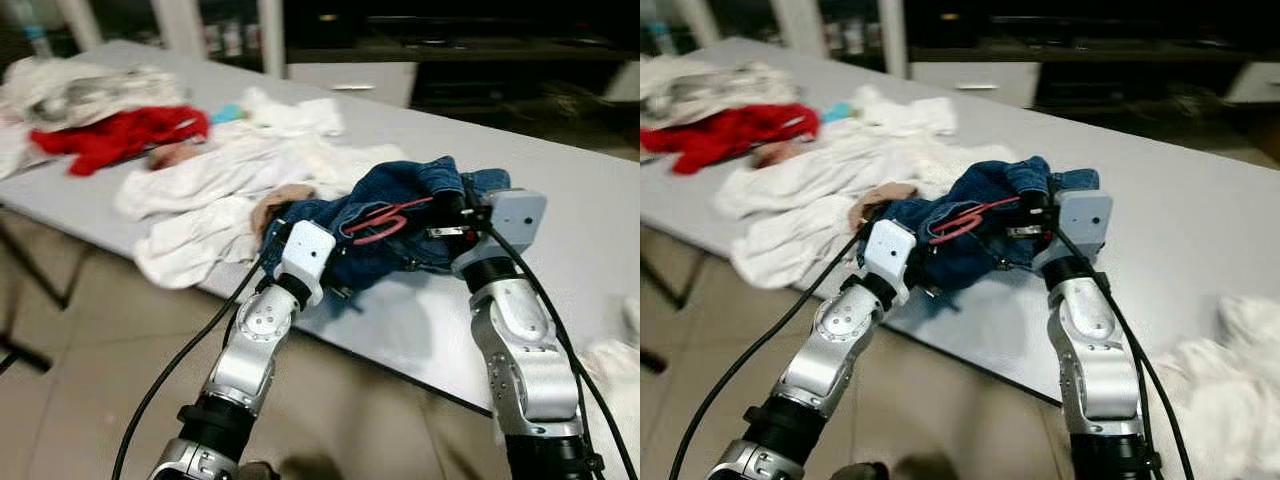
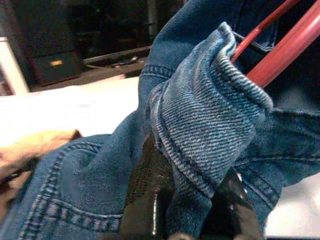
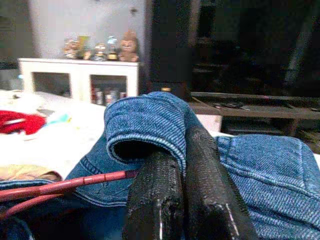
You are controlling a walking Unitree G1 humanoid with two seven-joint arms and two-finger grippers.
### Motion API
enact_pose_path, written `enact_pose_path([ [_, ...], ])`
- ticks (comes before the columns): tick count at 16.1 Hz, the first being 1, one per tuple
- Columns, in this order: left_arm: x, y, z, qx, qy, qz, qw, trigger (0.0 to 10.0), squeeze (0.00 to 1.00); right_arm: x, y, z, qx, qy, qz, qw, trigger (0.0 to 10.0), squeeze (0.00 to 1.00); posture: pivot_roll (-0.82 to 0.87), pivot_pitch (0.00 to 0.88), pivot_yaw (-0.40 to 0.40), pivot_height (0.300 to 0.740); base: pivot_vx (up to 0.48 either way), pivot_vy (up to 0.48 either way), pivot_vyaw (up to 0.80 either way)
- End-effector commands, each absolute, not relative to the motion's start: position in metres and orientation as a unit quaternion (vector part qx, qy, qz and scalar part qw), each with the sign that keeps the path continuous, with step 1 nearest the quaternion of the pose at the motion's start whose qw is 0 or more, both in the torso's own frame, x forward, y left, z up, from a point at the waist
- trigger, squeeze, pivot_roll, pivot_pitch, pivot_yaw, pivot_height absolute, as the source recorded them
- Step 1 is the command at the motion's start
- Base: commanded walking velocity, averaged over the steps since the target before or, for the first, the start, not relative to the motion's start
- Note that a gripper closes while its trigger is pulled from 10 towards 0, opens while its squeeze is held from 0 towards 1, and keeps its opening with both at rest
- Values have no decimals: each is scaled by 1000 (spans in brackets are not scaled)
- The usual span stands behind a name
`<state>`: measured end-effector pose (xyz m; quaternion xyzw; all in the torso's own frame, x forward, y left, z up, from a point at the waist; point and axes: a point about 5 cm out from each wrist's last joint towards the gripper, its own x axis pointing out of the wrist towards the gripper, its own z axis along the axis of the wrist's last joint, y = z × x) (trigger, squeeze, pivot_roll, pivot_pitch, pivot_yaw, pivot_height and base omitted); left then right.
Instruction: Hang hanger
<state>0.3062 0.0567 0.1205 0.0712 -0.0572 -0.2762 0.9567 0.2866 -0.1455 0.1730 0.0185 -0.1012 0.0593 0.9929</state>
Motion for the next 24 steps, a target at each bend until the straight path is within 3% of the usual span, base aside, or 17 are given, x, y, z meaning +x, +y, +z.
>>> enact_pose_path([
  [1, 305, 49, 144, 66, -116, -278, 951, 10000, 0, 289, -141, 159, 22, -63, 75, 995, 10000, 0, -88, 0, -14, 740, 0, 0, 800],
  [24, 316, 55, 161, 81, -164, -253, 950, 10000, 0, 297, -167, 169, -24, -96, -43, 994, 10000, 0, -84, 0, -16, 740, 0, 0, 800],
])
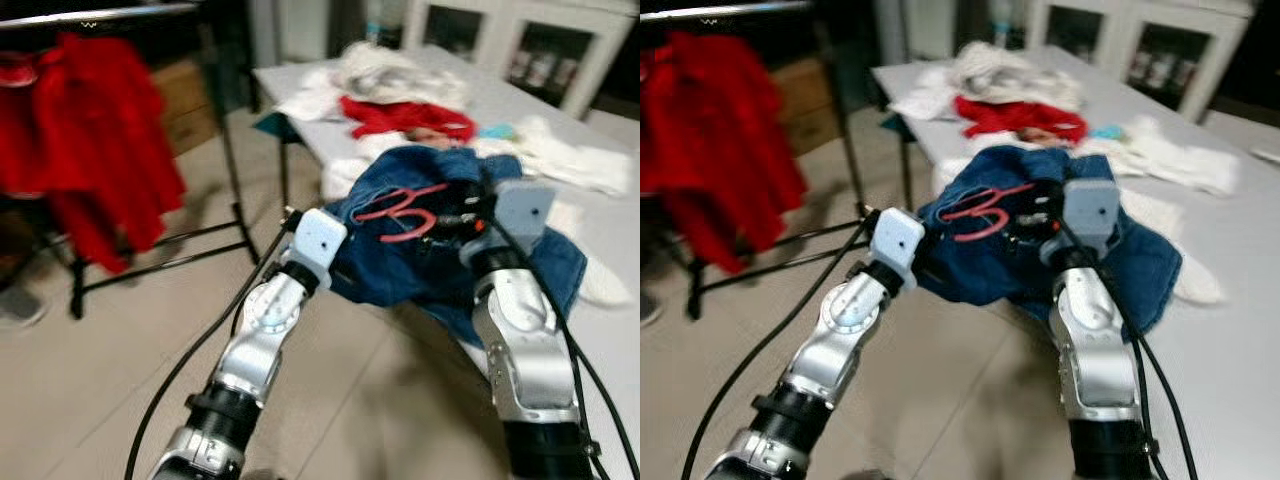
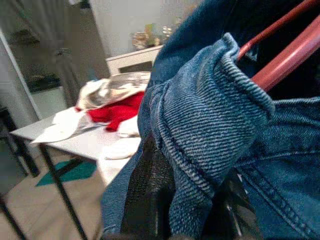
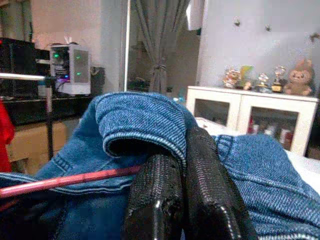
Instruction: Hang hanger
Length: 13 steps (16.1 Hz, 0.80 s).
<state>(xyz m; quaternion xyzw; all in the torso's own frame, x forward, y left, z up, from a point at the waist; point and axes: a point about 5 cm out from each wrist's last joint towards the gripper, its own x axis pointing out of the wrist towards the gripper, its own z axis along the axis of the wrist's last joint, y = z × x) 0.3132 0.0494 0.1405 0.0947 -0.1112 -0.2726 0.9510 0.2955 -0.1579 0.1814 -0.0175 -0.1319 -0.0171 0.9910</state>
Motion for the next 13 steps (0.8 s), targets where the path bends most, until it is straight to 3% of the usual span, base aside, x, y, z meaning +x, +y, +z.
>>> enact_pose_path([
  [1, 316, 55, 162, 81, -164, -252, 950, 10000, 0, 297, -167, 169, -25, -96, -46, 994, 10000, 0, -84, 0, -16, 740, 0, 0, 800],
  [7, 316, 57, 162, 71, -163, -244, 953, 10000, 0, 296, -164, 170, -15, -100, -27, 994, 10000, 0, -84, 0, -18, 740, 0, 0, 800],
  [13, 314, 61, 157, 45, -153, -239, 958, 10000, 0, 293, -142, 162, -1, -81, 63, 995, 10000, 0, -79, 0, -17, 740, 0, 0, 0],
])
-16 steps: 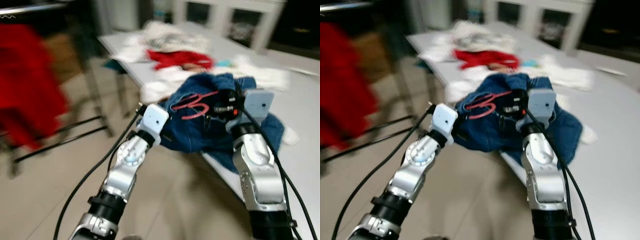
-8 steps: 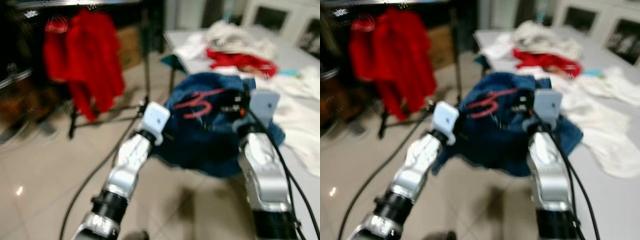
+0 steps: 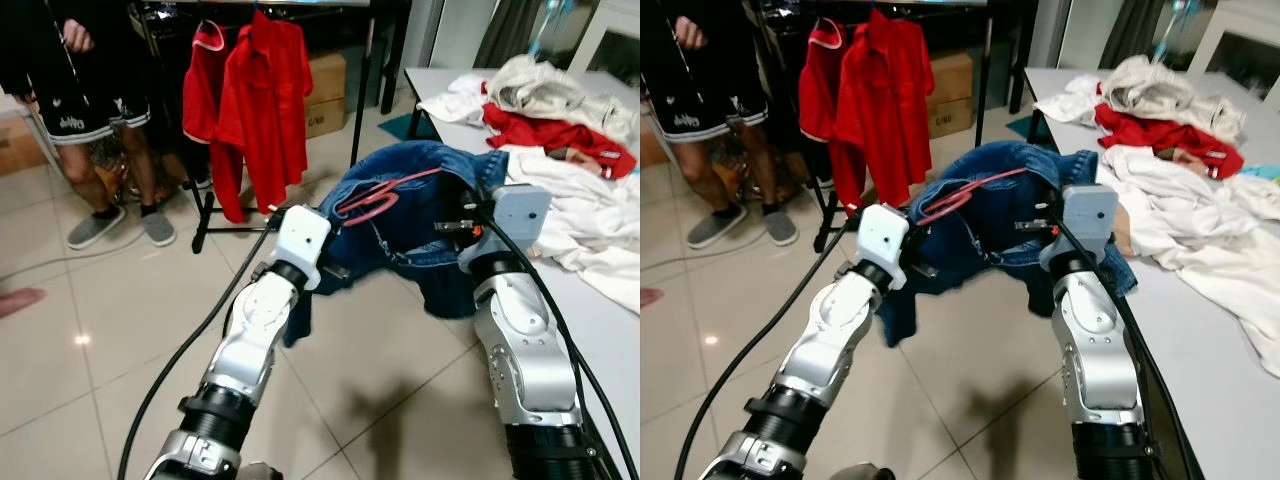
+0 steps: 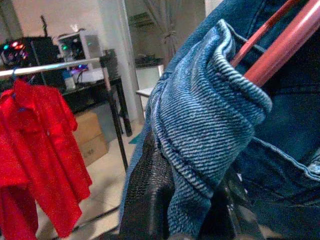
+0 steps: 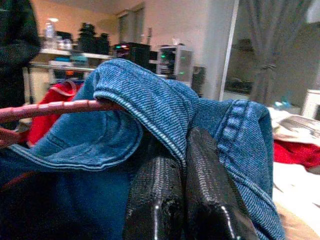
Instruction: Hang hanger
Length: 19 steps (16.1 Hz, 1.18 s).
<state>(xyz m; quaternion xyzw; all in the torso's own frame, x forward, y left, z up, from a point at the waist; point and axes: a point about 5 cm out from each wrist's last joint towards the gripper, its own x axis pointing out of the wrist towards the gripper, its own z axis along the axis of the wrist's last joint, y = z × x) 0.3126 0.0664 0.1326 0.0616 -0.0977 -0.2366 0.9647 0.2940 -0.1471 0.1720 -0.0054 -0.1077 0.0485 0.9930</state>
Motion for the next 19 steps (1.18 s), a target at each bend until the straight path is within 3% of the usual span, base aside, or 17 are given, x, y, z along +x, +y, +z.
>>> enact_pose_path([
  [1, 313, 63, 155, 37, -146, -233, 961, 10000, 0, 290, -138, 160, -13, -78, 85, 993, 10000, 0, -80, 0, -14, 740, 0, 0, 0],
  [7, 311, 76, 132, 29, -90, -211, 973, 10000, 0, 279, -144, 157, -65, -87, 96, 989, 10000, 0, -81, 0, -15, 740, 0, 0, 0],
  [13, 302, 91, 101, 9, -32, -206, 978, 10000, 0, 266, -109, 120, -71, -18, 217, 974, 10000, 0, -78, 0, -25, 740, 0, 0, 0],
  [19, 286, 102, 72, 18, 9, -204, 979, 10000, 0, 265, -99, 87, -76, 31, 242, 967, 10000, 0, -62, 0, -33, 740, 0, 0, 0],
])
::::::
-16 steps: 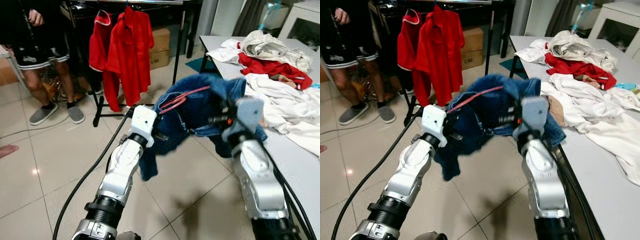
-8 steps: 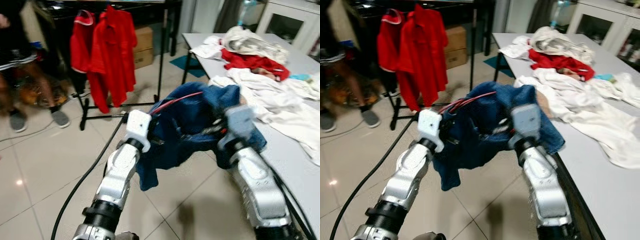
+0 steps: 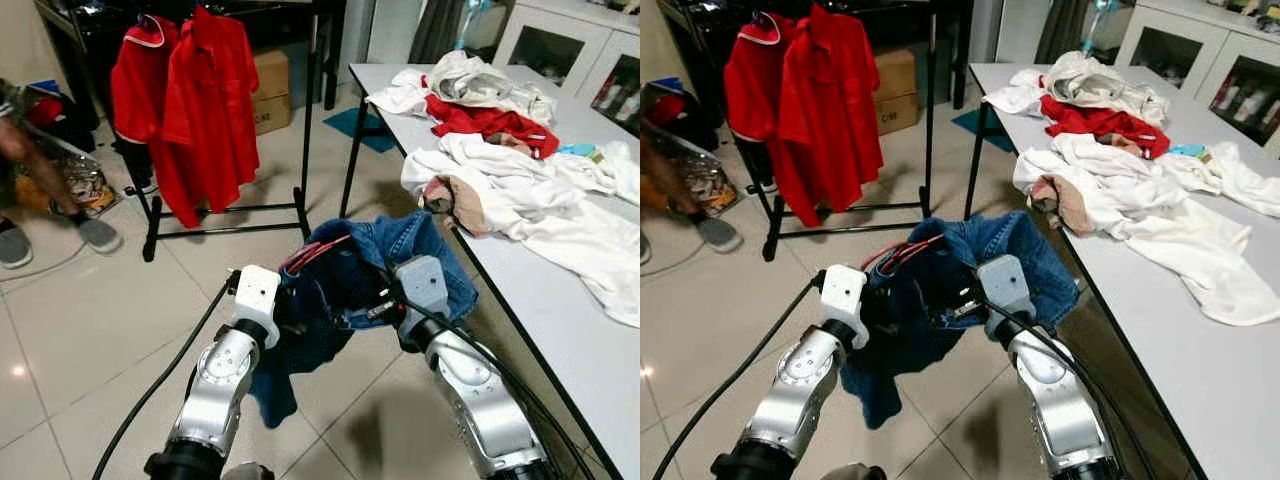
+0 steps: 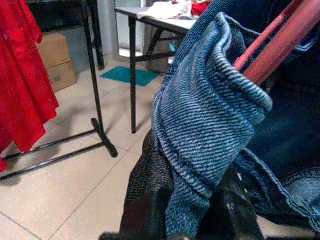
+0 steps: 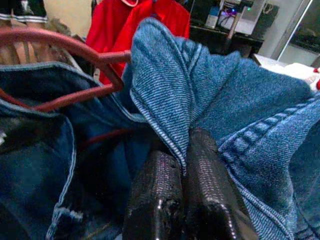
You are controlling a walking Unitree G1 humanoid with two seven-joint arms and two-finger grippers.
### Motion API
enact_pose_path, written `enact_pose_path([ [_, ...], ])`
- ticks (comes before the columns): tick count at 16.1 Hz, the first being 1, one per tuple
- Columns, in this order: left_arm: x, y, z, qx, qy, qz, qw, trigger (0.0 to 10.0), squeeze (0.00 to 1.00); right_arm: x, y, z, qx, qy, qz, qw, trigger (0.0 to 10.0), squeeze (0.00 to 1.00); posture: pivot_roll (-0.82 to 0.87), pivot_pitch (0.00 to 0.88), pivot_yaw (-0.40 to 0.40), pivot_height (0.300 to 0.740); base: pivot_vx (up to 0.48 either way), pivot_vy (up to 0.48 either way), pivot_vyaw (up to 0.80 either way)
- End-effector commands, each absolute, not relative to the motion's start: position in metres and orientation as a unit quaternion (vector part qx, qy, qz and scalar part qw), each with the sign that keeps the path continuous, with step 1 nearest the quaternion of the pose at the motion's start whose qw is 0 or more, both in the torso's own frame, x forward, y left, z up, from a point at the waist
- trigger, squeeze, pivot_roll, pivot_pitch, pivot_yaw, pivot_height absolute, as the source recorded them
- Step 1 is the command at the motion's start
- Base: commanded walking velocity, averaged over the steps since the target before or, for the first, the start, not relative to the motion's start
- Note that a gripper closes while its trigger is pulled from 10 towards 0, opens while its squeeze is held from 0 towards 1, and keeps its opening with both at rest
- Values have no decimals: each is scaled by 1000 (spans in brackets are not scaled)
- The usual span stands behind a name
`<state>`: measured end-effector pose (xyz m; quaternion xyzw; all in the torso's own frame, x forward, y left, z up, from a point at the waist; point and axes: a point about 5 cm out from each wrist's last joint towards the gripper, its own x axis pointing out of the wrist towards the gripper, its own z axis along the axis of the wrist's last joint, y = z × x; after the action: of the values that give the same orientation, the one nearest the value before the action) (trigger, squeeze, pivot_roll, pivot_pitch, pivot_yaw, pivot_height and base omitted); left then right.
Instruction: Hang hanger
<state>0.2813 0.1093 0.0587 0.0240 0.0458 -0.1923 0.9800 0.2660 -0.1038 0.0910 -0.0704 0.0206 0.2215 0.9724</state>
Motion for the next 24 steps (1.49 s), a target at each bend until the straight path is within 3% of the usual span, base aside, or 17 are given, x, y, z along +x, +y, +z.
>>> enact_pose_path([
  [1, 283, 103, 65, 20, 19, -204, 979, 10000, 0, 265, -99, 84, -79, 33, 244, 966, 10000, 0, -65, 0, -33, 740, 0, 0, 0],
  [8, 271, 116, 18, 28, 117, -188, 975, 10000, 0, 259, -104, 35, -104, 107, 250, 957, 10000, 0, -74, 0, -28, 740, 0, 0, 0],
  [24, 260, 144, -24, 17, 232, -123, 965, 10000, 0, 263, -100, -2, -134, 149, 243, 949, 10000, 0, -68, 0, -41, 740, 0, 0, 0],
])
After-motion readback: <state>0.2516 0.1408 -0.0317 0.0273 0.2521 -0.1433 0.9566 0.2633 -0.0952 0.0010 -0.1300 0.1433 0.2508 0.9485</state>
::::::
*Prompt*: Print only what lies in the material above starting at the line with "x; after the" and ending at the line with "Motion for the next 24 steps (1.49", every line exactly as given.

*Expected answer*:
`<state>`: measured end-effector pose (xyz m; quaternion xyzw; all in the torso's own frame, x forward, y left, z up, from a point at the waist; point and axes: a point about 5 cm out from each wrist's last joint towards the gripper, its own x axis pointing out of the wrist towards the gripper, its own z axis along the axis of the wrist's last joint, y = z × x; after the action: of the values that give the same orientation, the one nearest the value before the action) (trigger, squeeze, pivot_roll, pivot_pitch, pivot_yaw, pivot_height and base omitted); left then right.
Instruction: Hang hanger
<state>0.2813 0.1093 0.0587 0.0240 0.0458 -0.1923 0.9800 0.2660 -0.1038 0.0910 -0.0704 0.0206 0.2215 0.9724</state>
Motion for the next 24 steps (1.49 s), a target at each bend until the straight path is within 3% of the usual span, base aside, or 17 are given, x, y, z along +x, +y, +z.

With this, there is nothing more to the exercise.